C'è un elemento poi che vizia profondamente tutta questa situazione e che costituisce caratteristica infelice dell'informazione pubblica nel nostro Paese, ed è la seguente. Al fianco del sindacato nazionale dei giornalisti come organizzazione, ma anche dentro ad esso come iscrizione dei singoli, esiste un sindacato dei giornalisti RAI. No, badate, un sindacato di tutti i giornalisti radiotelevisivi che raggruppi accanto a quelli della carta stampata gli appartenenti a questa specialità della categoria, che hanno problematiche diverse e distinte, come ovvio. Il che sarebbe dunque funzionale. Ma un sindacato composto dai soli giornalisti RAI.

Cosa ne consegue in un paese dalle mille escogitazioni bizzarre e strumentali come il nostro è diventato?
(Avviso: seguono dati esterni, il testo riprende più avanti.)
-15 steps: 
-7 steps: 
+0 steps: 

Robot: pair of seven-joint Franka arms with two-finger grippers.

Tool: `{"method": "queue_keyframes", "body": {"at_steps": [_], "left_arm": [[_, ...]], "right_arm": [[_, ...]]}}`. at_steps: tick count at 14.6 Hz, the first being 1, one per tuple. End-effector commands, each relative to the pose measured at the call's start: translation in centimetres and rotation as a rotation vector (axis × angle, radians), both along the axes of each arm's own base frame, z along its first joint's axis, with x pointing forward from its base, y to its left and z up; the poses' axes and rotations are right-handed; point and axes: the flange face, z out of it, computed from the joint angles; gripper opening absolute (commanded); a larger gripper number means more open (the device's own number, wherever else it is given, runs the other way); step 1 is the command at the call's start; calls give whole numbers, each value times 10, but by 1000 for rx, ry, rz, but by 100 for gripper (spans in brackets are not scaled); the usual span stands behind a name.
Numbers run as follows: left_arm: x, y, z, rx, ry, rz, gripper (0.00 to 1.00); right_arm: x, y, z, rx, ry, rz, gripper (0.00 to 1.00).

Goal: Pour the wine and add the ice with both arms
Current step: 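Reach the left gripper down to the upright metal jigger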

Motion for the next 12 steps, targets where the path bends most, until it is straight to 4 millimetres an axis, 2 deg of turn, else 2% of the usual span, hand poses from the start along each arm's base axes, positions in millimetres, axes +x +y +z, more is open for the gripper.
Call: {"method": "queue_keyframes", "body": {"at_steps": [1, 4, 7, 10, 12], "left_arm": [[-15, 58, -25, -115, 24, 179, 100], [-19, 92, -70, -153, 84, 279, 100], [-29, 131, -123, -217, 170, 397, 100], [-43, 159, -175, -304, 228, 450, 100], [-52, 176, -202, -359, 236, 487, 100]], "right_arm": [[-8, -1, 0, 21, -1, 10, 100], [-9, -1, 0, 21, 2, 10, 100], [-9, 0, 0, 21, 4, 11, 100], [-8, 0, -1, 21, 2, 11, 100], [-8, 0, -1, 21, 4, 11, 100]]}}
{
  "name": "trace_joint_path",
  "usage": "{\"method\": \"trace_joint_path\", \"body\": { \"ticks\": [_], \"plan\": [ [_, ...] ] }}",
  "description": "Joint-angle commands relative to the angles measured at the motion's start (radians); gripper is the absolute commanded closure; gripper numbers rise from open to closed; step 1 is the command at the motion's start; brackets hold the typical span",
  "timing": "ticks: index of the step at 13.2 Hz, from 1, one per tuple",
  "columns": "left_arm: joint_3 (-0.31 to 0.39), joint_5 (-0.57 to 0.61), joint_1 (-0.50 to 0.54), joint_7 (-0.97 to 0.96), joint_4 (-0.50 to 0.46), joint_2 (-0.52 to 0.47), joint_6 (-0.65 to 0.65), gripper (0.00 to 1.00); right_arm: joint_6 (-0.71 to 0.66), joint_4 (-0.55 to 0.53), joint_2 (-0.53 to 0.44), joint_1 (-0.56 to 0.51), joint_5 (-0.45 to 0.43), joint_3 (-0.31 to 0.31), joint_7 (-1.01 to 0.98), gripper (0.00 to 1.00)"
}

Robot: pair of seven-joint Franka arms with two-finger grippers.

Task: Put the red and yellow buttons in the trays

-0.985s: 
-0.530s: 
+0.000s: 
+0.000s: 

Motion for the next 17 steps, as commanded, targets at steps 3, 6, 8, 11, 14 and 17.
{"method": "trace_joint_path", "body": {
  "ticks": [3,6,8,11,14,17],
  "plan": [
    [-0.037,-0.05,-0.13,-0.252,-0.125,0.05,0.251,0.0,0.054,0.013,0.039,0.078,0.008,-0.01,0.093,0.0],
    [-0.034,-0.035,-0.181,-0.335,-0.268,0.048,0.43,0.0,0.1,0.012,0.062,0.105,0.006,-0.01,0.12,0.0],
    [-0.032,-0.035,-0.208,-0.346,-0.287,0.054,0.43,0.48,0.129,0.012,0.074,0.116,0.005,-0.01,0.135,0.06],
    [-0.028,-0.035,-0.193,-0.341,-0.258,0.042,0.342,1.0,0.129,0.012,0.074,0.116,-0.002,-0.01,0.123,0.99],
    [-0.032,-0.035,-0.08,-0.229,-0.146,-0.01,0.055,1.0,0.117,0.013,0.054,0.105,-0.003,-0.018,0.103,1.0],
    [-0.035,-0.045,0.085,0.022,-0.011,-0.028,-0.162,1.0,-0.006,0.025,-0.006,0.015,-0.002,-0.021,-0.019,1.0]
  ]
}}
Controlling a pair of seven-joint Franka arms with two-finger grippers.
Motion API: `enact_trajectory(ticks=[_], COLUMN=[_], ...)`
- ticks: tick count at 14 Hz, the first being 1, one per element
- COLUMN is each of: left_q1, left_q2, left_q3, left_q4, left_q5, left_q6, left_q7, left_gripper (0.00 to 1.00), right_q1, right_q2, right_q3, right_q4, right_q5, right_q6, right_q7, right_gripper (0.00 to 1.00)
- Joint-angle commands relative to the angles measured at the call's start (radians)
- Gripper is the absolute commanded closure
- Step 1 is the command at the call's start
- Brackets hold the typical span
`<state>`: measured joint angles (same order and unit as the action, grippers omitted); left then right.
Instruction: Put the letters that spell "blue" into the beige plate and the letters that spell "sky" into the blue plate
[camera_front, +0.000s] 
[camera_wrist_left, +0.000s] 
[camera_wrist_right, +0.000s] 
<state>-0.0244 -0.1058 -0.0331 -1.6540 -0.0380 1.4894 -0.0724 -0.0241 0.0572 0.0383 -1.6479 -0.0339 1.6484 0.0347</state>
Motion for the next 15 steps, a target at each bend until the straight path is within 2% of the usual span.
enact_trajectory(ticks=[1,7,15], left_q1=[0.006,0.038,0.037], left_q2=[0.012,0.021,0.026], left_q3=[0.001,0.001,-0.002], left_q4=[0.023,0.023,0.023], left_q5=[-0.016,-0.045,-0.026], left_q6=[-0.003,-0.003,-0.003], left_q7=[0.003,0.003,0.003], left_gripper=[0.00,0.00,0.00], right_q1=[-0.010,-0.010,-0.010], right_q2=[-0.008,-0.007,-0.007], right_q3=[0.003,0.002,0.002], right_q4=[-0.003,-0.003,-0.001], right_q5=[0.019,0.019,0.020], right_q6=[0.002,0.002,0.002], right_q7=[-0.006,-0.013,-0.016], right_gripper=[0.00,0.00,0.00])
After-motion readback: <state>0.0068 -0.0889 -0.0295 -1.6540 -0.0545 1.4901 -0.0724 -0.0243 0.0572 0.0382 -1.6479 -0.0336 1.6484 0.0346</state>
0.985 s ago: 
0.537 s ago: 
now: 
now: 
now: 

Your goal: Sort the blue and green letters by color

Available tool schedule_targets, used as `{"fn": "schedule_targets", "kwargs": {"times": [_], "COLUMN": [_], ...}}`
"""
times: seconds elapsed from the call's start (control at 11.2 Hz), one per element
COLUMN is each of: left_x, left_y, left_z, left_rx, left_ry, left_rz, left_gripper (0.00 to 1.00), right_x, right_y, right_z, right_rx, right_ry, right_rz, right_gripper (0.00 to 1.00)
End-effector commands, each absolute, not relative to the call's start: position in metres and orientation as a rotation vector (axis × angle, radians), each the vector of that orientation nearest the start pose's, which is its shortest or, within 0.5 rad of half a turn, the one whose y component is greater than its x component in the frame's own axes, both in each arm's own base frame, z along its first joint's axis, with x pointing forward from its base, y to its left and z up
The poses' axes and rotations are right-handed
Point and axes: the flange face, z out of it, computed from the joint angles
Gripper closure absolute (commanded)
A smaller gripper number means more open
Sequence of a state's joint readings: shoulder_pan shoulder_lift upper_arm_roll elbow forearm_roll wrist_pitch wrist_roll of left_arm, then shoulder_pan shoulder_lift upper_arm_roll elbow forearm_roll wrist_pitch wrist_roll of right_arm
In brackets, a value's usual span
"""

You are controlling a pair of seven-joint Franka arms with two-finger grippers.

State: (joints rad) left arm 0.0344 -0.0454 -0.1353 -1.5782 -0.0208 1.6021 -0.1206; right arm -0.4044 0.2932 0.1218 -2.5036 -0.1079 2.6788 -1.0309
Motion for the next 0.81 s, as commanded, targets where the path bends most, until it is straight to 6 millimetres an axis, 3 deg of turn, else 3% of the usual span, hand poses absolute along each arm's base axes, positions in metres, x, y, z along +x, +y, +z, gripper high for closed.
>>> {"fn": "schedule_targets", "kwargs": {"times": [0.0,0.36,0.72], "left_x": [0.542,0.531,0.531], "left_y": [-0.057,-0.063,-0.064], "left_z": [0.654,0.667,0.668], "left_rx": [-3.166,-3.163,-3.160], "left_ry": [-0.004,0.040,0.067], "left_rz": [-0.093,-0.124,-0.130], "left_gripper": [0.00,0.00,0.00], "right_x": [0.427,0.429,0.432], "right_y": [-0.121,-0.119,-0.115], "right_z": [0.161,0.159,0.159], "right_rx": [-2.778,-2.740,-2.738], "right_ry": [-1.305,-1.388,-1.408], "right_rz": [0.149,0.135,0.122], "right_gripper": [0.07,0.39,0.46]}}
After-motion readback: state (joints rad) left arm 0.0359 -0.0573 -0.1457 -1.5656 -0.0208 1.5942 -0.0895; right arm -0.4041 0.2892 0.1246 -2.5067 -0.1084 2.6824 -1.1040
Che nel rapporto sindacato-editore siedono di fronte ai due lati del tavolo due controparti (consiglio d'amministrazione più responsabili di testata e coordinamento dei comitati di redazione) selezionate politicamente con gli identici criteri lottizzati e nella stessa proporzione, sicché ognuna delle due è come si guardasse allo specchio e ne possono conseguire sia clamorose chiusure d'occhi che pateracchi da Guiness. Cosa infatti più volte registrata.

La subalternità della professione giornalistica e proprio nel comparto più impattante è dunque oggi, da noi, addirittura qualcosa di codificato, qualcosa di concettualmente digerito anche come dato culturale, qualcosa che grida vendetta al cielo se inciampiamo nel farci trascinare da questa così retorica immagine. Certo, restano degli spazi più liberi, e sono nella carta stampata. Dove anche ci sono delle parti diversamente schierate, ma in modo fluido e non così rigidamente, smaccatamente, blindato. E si è scettici sul che, col cambiare governi, possa solo in conseguenza a ciò cambiare anche questo. Più facile prevedere in tali occasioni soltanto un'inversione tipo quella che fa cambiare lato del campo alle squadre nel secondo tempo d'ogni partita di calcio. Mentre quel che occorrerebbe sarebbe proprio un "rompete le righe" il quale rimettesse ciascun singolo entro i dettati della legge sull'Ordine professionale cui è iscritto. Per legittimo che fosse il poterselo aspettare da un governo con le caratteristiche di quello appena insediatosi, non resterà invece che combattere pure all'ombra del presente per restituire a questo mestiere il ruolo che gli compete, cioè di controllante contropotere. Perché credere ai miracoli sarebbe, diciamolo ahimè, anche in tale materia un po' cosa da babbei.